Page:Casanova - Mémoires de ma vie, Tome 1.pdf/272

La bibliothèque libre.
Le texte de cette page a été corrigé et est conforme au fac-similé.
199 203
[135v]

J’ai gardé un maintien fait pour plaire à la mere : modestie, respect, et demonstrations du plus vif interest que tout ce que je voyois devant moi devoit m’inspirer. L’avocat arriva, et, surpris de me trouver tout nouveau, fut flatté que je me souvinsse de lui donner le nom de pere. Il entama des propos pour rire ; et je les ai suivis, mais tres eloigné de leur donner le vernis de gayeté, qui nous fesoit tant rire dans la voiture. Il me dit qu’en me fesant la barbe je l’avois donnée à mon esprit. D. Lucrezia ne savoit que juger de mon changement d’humeur. J’ai vu arriver sur la brune des femmes ni belles ni laides, et cinq ou six abbés tous faits pour être étudiés. Tous ces messieurs ecouterent avec la plus grande attention tout ce que j’ai dit, et je les ai laissés maitres de leurs conjectures. D. Cicilia dit à l’avocat qu’il etoit bon peintre ; mais que ses portraits n’etoient pas ressemblans : il lui repondit qu’elle ne me voyoit qu’en masque, et j’ai fait semblant de trouver sa raison mortifiante. D. Lucrezia dit qu’elle me trouvoit absolument le même, et D. Angelica soutint que l’air de Rome donnoit aux etrangers absolument une autre apparence. Tout le monde applaudit à sa sentence, et elle rougit de plaisir. Au bout de deux quatre heures je me suis evadé ; mais l’avocat me courut après pour me dire que D. Cicilia desiroit que je devinsse l’ami de la maison, maitre d’y aller sans étiquète à toutes les heures.

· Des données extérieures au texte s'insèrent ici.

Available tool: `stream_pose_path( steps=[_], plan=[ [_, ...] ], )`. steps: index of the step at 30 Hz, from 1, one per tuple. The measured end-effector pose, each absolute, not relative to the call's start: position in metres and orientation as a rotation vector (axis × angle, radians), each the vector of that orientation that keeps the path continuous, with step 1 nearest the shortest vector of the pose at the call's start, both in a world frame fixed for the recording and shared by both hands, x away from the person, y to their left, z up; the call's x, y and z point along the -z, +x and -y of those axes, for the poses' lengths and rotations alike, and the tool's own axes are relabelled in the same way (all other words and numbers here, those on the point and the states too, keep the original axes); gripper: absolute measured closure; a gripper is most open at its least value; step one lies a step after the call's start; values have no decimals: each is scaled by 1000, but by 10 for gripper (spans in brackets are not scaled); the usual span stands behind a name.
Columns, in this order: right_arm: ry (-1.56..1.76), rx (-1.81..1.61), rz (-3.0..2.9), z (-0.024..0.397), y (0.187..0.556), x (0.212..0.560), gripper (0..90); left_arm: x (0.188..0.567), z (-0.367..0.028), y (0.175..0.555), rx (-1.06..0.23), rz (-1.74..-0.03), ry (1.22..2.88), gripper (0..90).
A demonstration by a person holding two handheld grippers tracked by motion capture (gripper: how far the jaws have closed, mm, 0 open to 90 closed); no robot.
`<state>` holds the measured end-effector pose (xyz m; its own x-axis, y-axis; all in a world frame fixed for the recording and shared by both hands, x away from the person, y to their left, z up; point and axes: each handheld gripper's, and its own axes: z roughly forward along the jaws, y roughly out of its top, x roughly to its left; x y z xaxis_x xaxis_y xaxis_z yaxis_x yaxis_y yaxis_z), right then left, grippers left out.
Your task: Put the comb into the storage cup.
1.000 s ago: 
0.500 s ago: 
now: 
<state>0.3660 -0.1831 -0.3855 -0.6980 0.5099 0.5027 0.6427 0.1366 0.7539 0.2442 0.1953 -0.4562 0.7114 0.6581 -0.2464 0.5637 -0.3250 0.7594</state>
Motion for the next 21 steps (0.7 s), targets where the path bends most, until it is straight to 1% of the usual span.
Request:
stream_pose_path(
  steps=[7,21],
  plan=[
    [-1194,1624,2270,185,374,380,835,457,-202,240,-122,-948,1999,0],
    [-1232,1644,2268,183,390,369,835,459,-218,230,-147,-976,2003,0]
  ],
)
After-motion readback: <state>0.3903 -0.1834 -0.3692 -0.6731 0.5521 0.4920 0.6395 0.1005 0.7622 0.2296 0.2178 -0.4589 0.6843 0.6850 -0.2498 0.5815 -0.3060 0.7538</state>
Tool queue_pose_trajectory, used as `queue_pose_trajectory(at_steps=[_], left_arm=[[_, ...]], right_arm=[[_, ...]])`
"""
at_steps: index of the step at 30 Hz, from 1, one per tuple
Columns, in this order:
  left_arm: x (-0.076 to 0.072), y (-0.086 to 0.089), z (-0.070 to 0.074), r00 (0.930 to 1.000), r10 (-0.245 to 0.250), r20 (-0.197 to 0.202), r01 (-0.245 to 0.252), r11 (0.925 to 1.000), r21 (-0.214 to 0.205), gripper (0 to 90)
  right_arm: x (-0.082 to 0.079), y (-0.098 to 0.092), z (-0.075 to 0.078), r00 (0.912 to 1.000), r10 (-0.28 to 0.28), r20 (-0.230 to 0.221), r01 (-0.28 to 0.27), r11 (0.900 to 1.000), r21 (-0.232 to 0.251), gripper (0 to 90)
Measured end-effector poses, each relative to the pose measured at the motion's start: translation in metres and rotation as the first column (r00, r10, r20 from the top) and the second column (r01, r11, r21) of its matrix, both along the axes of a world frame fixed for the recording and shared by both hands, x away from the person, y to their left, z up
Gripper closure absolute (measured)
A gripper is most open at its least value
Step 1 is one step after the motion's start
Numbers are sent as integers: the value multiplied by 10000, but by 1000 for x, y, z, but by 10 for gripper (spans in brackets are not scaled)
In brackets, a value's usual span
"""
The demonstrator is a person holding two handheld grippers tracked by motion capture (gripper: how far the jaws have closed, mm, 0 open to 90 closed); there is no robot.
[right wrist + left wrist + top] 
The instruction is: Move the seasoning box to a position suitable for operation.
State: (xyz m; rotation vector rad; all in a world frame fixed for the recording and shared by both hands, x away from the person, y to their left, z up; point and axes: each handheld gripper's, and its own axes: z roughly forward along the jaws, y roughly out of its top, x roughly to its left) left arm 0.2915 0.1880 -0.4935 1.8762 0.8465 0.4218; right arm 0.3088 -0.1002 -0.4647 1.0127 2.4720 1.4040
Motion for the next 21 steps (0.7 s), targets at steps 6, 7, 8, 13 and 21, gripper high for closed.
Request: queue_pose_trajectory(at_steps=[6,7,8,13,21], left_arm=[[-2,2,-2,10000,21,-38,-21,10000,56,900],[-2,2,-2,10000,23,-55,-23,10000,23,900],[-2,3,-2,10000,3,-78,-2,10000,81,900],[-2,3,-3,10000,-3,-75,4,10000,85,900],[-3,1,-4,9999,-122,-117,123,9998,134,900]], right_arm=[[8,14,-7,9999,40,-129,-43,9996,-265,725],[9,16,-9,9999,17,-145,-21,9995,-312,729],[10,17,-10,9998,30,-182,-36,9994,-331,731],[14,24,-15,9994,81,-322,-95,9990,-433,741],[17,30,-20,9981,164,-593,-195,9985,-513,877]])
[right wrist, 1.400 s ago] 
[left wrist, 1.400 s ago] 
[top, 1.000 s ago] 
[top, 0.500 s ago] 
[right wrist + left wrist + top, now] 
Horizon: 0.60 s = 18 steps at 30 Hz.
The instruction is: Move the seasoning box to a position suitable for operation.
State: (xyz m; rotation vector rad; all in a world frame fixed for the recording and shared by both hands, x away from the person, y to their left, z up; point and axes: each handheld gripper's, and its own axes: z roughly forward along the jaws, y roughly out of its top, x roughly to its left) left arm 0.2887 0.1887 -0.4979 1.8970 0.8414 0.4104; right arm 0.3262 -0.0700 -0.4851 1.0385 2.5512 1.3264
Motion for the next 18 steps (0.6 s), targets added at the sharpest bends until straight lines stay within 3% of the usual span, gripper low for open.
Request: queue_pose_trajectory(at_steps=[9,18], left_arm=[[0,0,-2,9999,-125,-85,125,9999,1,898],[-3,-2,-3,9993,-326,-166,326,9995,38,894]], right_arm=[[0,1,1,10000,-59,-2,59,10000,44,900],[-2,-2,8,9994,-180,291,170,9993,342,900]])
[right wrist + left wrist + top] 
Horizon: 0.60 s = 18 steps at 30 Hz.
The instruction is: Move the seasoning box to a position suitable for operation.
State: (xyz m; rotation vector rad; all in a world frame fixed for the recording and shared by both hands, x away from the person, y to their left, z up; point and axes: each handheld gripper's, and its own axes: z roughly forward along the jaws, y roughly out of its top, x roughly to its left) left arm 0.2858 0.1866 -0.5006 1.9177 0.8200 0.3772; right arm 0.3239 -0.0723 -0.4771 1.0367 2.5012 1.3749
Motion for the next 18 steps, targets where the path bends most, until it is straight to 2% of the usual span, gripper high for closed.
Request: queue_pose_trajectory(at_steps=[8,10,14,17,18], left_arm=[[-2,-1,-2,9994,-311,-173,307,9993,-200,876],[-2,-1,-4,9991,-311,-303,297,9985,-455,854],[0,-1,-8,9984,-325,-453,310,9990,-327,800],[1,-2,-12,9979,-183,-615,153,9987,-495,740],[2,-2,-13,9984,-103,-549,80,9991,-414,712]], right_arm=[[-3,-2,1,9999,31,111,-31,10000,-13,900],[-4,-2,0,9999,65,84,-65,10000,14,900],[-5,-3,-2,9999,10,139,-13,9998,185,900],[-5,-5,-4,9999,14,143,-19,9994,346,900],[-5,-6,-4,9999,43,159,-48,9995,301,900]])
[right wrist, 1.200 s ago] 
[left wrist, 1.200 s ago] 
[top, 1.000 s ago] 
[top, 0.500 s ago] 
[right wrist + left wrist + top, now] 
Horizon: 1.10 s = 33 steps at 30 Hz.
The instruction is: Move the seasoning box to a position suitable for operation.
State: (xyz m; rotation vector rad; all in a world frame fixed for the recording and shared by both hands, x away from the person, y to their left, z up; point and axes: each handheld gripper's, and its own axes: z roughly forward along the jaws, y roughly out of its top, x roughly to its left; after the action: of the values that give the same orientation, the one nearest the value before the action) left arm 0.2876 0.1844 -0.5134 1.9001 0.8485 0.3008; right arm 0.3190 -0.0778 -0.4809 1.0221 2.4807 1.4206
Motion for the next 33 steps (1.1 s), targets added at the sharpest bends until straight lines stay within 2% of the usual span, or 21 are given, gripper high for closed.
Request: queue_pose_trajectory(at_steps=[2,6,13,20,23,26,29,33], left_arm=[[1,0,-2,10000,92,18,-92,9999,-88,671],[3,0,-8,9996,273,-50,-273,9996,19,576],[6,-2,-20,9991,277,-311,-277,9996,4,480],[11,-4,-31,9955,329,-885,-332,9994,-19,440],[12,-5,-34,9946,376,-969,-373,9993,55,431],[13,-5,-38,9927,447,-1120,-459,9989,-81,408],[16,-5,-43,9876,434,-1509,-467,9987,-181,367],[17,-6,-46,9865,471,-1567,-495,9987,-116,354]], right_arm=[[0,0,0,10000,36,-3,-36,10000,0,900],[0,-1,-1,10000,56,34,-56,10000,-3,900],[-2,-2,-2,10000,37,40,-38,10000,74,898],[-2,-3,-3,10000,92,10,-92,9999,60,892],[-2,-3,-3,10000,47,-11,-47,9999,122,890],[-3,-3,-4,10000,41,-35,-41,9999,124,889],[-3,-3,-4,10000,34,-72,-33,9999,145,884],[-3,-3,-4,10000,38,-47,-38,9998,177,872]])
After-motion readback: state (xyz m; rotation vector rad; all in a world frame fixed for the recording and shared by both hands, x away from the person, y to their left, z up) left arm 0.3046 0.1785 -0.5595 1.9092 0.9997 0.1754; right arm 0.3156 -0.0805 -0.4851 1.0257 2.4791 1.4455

Je suis retourné à mon auberge, desirant d’avoir plu autant que cette compagnie m’avoit enchanté.

Le lendemain, je me suis presenté à l’abbé Gama. C’etoit un portugois, qui montroit quarante ans, jolie figure qui affichoit la candeur, la gayeté, et l’esprit. Son affabilité vouloit inspirer la confiance. Sa langue, et ses manieres étoient telles qu’il auroit pu se dire romain. Il me dit avec des phrases sucrées, que S. E. elle meme avoit donné des ordres à son maitre d’Hotel pour ce qui regardoit mon logement dans le palais. Il me dit que je dinerois, et souperois avec lui à la table de la secretererie, et qu’en attendant que j’eusse appris la langue françoise, je m’exercerois sans me gener à faire des extraits de lettres qu’il me donneroit. Il me donna alors l’adresse du maitre de langue au quel il avoit deja parlé. C’etoit un avocat romain nommé Dalacqua, qui demeuroit positivement vis à vis du palais d’Espagne.

Après cette courte instruction, et m’avoir dit que je pouvois compter sur son amitié, il me fit conduire chez le maitre d’hotel, qui après m’avoir fait signer mon nom au bas d’une feuille d’un grand livre remplie d’autres noms, il me donna d’avance comme appointemens de trois mois soixante ecus romains en billets de banque. Il monta ensuite avec moi au troisieme etage suivi d’un estaffier pour me conduire à mon appartement. C’etoit une antichambre suivie d’une chambre avec alcove cotoyée de cabinets, le tout meublé tres proprement. Après cela nous sortimes ; et le domestique me donnant la clef me dit qu’il viendroit me servir tous les matins. Il me conduisit à la porte pour me faire connoitre au portier. Sans perdre alors le moindre tems, je suis allé à mon auberge pour faire porter au palais d’Espagne tout mon petit equipage. C’est toute l’histoire de ma subite installation dans une maison où j’aurois faite une grande fortune ayant une conduite que tel que j’etois je ne pouvois pas avoir. Volentem ducit, nolentem trahit.